» Prompt: The result should be every line in the data below that carries the string "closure".
--------------------------------
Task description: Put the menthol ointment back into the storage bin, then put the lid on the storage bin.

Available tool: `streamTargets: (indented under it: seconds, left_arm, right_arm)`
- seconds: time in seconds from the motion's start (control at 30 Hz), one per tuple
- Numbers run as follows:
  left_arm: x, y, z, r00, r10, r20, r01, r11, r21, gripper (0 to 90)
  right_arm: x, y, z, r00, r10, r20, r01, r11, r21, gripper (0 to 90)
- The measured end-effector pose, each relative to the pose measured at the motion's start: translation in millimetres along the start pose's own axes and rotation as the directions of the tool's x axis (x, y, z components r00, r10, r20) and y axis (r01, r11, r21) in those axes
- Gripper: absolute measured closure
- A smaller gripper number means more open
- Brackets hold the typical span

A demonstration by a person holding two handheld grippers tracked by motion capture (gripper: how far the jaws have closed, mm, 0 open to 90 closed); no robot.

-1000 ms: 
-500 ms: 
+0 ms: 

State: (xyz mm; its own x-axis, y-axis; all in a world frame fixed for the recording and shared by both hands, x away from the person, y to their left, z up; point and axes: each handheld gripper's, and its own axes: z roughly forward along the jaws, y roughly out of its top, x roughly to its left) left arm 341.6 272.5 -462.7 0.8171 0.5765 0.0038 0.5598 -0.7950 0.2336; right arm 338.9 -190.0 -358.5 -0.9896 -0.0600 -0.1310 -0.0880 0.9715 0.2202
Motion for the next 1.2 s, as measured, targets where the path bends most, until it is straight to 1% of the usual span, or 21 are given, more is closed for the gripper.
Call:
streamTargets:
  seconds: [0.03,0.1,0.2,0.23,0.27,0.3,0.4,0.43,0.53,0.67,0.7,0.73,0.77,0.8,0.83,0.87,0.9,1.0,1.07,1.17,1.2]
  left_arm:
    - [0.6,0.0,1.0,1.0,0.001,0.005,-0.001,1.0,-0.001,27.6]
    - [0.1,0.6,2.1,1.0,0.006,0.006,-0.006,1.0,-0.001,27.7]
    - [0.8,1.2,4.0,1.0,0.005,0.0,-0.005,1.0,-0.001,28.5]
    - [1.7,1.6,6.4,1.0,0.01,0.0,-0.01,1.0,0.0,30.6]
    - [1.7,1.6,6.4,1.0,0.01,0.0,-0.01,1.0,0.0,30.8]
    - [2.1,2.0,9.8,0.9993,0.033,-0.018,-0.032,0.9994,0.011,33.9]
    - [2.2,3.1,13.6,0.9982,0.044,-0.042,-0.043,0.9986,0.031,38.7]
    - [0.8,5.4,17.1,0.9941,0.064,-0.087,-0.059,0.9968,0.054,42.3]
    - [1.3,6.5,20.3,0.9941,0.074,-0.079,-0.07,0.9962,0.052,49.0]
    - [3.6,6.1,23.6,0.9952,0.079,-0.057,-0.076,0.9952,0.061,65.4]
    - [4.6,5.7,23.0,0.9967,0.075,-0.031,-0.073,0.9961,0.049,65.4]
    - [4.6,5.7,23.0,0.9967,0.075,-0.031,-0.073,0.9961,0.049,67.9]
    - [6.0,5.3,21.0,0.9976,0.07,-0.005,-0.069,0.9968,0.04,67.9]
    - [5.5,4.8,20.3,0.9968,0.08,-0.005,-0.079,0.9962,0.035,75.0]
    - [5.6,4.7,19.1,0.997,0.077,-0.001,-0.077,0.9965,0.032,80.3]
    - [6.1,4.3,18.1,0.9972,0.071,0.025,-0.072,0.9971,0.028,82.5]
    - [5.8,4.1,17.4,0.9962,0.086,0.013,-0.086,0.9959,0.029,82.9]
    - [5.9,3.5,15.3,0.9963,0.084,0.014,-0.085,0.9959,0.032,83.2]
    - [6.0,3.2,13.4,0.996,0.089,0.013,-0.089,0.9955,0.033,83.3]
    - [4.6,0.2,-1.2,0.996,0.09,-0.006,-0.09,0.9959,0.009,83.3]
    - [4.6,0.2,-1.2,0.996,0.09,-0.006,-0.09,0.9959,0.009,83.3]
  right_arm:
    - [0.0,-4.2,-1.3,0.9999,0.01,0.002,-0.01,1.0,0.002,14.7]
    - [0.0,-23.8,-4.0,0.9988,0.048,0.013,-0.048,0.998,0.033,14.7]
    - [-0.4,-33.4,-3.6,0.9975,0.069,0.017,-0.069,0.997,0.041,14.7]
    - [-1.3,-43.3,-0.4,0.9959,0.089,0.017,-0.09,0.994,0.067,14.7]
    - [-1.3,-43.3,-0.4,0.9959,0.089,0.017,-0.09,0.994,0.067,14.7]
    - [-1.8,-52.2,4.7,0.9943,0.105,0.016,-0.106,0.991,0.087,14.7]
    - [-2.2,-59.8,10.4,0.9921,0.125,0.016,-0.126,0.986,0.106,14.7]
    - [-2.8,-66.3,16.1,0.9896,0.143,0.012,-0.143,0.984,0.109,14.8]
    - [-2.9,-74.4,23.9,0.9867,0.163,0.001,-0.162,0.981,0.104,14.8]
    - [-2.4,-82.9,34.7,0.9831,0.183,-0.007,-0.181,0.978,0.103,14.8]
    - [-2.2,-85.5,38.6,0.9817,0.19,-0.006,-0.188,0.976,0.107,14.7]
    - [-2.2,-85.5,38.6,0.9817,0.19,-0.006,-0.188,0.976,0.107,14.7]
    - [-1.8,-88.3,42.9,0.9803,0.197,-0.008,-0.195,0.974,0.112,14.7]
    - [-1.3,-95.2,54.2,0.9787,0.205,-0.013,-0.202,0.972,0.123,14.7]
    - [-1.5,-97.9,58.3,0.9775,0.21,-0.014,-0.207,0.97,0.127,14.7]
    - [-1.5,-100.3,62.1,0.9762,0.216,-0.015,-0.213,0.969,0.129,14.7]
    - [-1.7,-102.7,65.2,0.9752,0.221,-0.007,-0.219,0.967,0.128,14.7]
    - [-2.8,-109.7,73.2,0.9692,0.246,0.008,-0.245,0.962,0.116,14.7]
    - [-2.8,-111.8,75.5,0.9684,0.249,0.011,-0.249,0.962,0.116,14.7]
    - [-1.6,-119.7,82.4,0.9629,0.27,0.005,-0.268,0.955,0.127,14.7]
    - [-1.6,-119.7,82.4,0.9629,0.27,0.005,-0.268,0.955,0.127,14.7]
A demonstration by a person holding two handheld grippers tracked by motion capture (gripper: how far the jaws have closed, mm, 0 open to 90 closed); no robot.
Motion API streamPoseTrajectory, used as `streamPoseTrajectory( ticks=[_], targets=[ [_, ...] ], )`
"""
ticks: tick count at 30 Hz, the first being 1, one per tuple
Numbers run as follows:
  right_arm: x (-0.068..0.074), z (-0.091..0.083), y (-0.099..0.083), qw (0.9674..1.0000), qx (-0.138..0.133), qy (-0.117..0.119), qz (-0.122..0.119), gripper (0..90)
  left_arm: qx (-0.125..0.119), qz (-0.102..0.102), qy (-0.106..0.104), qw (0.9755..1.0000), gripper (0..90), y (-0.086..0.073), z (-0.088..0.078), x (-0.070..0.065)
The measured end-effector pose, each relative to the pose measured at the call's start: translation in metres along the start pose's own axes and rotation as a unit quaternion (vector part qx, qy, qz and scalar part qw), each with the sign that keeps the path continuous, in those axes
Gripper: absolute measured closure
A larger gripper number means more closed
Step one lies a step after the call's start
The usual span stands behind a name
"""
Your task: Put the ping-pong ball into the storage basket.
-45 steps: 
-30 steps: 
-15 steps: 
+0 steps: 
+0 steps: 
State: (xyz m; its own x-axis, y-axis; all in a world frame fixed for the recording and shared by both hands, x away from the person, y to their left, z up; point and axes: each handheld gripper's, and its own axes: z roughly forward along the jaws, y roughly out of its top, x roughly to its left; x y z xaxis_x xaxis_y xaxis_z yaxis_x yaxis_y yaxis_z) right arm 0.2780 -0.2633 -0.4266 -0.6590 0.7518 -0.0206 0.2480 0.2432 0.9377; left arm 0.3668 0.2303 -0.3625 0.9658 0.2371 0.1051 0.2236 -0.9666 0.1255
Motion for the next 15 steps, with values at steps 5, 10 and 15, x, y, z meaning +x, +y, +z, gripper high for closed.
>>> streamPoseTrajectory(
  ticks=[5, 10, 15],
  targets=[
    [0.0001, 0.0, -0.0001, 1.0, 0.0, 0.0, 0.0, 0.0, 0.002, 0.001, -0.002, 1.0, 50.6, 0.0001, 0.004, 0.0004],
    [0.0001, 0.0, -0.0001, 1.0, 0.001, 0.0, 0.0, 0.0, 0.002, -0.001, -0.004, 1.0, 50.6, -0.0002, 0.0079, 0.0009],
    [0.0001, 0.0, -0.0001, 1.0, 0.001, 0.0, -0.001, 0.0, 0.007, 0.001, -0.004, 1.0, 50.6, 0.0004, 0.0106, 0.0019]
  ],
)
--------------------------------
» Output of the task:
- Gripper: absolute measured closure
Gripper: absolute measured closure

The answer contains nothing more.